Cerca de duas dezenas de trabalhadores da Casa de Bem Estar de Santa Cruz, em Lisboa, manifestaram-se esta segunda-feira contra o encerramento definitivo da instituição e para reivindicar o pagamento de salários e subsídios em atraso.

A ação foi convocada pelo Sindicato dos Trabalhadores em Funções Públicas e Sociais (STFPS) e decorreu junto às portas da instituição, que ao encerrar deixa de prestar apoio domiciliário a mais de 30 idosos e no desemprego perto de duas dezenas de trabalhadores.

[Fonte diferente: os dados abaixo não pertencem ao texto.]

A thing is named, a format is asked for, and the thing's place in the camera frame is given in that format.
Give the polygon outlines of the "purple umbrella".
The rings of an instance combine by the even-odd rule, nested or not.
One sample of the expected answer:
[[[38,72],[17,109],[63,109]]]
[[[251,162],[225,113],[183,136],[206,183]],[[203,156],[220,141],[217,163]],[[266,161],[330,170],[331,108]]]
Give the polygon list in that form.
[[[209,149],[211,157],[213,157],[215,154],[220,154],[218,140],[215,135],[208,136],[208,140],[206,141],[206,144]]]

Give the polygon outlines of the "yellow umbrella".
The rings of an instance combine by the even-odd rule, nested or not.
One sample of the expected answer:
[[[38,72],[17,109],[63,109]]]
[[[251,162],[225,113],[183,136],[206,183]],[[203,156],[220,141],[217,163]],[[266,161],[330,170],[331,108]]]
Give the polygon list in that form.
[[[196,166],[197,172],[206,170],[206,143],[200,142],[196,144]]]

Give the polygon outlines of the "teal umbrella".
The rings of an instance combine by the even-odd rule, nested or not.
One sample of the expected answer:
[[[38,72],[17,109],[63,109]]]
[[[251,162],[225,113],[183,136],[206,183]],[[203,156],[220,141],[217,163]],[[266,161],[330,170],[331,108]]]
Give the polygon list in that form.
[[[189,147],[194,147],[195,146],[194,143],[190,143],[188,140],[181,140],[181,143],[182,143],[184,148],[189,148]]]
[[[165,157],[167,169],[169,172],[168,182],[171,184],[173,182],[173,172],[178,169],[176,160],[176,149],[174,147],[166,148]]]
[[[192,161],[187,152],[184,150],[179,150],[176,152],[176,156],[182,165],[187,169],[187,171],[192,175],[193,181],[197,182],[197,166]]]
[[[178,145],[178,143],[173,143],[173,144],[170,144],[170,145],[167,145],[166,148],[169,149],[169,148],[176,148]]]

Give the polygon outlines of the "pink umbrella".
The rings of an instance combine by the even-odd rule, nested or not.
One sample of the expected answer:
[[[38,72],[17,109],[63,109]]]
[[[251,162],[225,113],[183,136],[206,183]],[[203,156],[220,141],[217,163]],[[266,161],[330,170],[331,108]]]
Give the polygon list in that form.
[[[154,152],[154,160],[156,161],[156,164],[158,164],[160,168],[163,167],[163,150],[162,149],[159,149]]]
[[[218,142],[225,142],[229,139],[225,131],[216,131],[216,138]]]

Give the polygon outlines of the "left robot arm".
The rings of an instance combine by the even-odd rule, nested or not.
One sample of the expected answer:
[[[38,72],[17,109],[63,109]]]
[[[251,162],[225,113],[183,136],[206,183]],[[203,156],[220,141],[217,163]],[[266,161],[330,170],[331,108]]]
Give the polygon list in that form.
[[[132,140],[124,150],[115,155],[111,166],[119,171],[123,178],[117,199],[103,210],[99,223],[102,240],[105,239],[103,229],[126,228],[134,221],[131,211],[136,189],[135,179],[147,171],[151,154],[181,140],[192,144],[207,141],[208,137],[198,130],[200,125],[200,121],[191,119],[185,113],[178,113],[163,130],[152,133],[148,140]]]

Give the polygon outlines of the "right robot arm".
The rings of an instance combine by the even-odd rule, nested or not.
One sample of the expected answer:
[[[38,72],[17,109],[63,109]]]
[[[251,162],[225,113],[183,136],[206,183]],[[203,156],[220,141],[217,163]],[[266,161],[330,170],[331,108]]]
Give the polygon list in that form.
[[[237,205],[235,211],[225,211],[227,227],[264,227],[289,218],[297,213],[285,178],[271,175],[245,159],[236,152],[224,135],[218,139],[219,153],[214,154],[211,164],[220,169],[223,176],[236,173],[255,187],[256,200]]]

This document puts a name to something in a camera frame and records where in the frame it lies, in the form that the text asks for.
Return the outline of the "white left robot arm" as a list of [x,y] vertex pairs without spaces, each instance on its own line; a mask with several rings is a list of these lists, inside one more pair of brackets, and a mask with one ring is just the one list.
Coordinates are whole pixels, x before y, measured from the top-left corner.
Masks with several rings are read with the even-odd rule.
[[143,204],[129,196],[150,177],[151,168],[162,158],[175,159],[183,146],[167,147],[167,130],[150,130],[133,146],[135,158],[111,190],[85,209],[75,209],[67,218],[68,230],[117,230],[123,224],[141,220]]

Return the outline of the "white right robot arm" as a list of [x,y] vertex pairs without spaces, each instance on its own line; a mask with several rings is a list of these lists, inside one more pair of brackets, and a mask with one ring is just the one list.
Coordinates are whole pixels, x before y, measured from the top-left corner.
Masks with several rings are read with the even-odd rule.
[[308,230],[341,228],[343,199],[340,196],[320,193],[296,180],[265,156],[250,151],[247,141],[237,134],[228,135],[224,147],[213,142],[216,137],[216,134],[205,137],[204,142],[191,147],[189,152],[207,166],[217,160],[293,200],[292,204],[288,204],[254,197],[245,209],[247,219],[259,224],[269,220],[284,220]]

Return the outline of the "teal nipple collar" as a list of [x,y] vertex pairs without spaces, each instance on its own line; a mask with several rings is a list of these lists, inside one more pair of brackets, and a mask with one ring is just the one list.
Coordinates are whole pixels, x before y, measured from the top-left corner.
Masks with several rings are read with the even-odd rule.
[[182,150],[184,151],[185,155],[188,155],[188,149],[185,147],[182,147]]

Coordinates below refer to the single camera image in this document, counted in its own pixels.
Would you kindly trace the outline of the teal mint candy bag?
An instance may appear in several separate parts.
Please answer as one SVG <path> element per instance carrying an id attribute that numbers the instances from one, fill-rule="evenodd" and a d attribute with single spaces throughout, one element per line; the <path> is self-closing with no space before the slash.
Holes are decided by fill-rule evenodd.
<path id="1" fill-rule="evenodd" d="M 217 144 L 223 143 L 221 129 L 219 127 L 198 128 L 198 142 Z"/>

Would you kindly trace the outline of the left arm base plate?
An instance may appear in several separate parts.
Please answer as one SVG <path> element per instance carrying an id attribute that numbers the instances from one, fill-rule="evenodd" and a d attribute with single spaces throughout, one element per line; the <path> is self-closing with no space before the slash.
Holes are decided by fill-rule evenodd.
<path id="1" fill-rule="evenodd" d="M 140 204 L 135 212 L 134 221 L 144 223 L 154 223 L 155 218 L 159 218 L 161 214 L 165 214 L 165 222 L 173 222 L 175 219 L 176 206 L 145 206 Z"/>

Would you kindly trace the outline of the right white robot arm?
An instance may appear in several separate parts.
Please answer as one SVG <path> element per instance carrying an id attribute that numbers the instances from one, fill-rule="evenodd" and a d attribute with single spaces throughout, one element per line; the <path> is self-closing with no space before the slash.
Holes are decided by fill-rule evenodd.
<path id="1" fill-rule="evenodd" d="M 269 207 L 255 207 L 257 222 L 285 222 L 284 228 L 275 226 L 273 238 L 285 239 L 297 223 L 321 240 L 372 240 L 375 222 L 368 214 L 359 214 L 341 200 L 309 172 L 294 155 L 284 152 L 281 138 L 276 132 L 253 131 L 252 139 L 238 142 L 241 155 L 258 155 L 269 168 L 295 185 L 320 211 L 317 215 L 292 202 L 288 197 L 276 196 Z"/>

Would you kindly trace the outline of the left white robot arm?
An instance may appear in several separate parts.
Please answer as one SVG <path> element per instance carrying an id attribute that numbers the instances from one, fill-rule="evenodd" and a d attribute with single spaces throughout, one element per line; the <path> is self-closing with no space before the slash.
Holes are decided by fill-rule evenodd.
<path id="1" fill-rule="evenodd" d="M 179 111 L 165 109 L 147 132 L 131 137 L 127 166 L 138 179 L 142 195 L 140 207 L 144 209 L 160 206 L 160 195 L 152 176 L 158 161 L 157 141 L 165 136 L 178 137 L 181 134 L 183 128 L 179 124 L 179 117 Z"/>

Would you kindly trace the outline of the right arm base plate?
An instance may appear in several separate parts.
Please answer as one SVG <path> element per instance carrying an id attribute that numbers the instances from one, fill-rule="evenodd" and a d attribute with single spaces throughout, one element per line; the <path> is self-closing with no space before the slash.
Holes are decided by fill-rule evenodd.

Quando chegámos aqui as portas já estavam fechadas e não vimos ninguém. É uma situação dramática porque atira para o desemprego quase 20 trabalhadoras, que não tiveram direito a subsídio de Natal, de desemprego, a nada”, justificou à agência Lusa Marco António, do STFPS.

O sindicalista reconheceu que nesta altura os trabalhadores já não conseguirão recuperar o posto de trabalho, mas sublinhou que o sindicato não vai desistir até que eles recebam os subsídios que “são devidos pela instituição”.

Resta-nos garantir que o processo de despedimento é feito obedecendo a todas as regras, pagando as devidas compensações aos trabalhadores e, depois, ir atrás de créditos que ficaram em dívida de anos anteriores, mas esse é um processo mais complexo”, ressalvou.

Nesta ação de protesto participou a secretária-geral da CGTP, Isabel Camarinha.

A Lusa tentou contactar a direção da Casa de Bem Estar de Santa Cruz, mas sem sucesso.

Há duas semanas, em declarações à Lusa, a diretora técnica da instituição, Maria Eugénia Beltran, justificou o encerramento com “problemas graves a nível financeiro”

A responsável sublinhou que a instituição já teve 100 utentes domiciliários, mas que atualmente se tivesse “trinta e tal já era muito”.

Tivemos uma grande baixa de utentes. Morreram imensas pessoas. Infelizmente, isto também está ligado com a pandemia. Atingiu toda a gente. Tivemos essas baixas e depois, infelizmente, também tivemos muitas pessoas que não puderam pagar a comparticipação dos utentes. Muitos familiares ficaram desempregados e não podem pagar a comparticipação e estão a servir-se inclusivamente das reformas dos pais, dos avós”, justificou a diretora da instituição.